The result of handle.remote() can also be passed directly as an argument to other downstream handles, without having to await on it.

import asyncio
import ray
from ray import serve
from ray.serve.handle import RayServeHandle, RayServeSyncHandle


@serve.deployment
class Model:
    def __call__(self, inp):
        return "hello " + inp


@serve.deployment
class Chain:
    def __init__(self, handle_a: RayServeHandle, handle_b: RayServeHandle):
        self.handle_a = handle_a
        self.handle_b = handle_b

    async def __call__(self, inp):
        ref: asyncio.Task = await self.handle_b.remote(
            # Serve can handle enqueued-task as dependencies.
            self.handle_a.remote(inp)
        )
        return await ref


handle: RayServeSyncHandle = serve.run(Chain.bind(Model.bind(), Model.bind()))
ref: ray.ObjectRef = handle.remote("Serve")
assert ray.get(ref) == "hello hello Serve"

In both types of handles, you can call a specific method by using the .method_name accessor. For example:

import ray
from ray import serve
from ray.serve.handle import RayServeSyncHandle


@serve.deployment
class Deployment:
    def method1(self, arg: str) -> str:
        return f"Method1: {arg}"

    def __call__(self, arg: str) -> str:
        return f"__call__: {arg}"


handle: RayServeSyncHandle = serve.run(Deployment.bind())

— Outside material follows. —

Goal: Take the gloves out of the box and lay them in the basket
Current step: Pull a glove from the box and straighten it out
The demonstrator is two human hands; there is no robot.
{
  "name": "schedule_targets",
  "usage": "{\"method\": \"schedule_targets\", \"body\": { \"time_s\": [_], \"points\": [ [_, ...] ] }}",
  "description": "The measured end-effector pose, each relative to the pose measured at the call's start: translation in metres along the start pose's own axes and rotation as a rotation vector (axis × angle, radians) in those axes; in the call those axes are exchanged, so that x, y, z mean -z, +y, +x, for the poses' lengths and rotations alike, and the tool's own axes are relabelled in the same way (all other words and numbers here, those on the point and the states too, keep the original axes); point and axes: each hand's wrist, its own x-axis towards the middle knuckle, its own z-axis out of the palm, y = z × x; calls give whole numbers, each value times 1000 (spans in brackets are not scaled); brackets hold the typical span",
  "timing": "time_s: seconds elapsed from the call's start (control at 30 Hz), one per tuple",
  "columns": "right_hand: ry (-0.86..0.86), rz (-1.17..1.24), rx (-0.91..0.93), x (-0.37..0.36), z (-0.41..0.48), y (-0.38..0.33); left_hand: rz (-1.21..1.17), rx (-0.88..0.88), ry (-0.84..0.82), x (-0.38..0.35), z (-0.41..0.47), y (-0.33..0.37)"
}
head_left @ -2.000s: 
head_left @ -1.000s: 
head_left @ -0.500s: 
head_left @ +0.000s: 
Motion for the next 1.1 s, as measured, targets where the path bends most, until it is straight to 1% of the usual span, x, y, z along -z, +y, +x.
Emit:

ray.get(handle.remote("hi"))  # Defaults to calling the __call__ method.
ray.get(handle.method1.remote("hi"))  # Call a different method.

Note

ray.ObjectRef corresponds to the result of a request submission. To retrieve the result, you can use the synchronous Ray Core API ray.get(ref) or the async API await ref. To wait for the result to be available without retrieving it, you can use the synchronous API ray.wait([ref]) or the async API await asyncio.wait([ref]). You can mix and match these calls, but we recommend using async APIs to increase concurrency.